**TASK PROMPT:** Tally the lines of the data that include the word "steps". Only the number is to be returned.

**INFORMATION SHOWN:**
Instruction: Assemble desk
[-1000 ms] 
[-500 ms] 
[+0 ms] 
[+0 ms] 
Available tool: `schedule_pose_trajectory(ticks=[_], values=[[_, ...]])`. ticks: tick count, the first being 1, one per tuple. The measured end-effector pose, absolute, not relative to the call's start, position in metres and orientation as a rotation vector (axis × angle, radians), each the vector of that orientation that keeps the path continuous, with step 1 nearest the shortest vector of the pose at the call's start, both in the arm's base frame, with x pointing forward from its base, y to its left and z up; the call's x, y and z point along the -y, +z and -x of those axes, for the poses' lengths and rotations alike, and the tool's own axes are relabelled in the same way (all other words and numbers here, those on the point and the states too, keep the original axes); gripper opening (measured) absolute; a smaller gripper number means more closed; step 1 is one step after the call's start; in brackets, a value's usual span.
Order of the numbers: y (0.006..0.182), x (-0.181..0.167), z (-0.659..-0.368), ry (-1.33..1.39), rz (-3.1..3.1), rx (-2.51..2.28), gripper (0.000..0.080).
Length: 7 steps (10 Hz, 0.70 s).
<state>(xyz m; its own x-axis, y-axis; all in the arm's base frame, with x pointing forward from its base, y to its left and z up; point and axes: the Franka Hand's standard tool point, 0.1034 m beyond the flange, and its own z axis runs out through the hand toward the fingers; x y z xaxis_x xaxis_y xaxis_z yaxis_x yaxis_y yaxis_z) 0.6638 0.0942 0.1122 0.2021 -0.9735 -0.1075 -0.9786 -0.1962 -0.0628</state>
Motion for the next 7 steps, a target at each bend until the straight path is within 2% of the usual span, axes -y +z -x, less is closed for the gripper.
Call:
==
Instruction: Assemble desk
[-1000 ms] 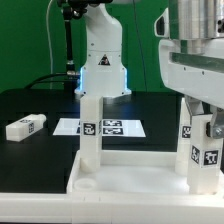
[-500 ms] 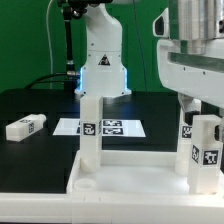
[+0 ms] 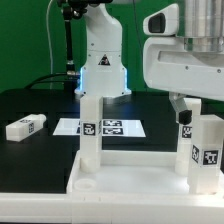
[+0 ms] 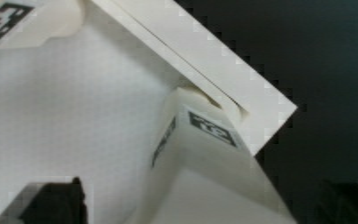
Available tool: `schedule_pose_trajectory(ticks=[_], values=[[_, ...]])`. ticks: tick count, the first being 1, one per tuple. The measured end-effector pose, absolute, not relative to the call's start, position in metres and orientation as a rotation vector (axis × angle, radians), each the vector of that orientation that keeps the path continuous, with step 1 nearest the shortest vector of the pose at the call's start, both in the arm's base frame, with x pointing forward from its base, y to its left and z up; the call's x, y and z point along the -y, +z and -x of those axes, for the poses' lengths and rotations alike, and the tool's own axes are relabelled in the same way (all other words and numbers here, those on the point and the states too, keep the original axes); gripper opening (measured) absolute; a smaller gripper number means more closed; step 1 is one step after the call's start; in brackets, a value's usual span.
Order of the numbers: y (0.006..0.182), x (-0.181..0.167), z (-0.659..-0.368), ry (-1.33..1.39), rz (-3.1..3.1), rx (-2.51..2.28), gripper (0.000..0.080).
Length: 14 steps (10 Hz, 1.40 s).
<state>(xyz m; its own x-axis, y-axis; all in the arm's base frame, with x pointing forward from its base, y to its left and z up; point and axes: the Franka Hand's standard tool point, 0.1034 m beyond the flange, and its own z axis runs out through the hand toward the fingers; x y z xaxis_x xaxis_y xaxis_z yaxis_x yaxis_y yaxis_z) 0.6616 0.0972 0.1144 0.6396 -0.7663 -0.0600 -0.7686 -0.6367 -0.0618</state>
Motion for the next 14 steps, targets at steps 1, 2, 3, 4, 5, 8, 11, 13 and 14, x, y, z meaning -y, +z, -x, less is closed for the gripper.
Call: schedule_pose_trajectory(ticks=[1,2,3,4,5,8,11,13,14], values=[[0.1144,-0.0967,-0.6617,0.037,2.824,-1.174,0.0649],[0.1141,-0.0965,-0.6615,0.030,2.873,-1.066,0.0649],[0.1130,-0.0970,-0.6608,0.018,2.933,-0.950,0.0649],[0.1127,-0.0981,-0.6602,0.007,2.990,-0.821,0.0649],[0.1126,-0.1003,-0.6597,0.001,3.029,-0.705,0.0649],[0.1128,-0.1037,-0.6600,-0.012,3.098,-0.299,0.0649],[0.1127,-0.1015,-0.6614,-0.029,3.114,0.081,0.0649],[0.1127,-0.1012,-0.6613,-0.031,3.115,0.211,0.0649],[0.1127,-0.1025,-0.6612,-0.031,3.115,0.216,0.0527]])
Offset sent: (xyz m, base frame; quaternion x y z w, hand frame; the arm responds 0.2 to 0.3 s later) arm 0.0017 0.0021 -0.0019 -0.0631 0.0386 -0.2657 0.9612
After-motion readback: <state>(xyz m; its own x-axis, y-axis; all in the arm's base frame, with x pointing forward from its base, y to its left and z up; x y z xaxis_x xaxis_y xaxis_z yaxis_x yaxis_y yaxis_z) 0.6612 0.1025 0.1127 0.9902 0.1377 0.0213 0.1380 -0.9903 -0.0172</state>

**TASK SOLUTION:** 4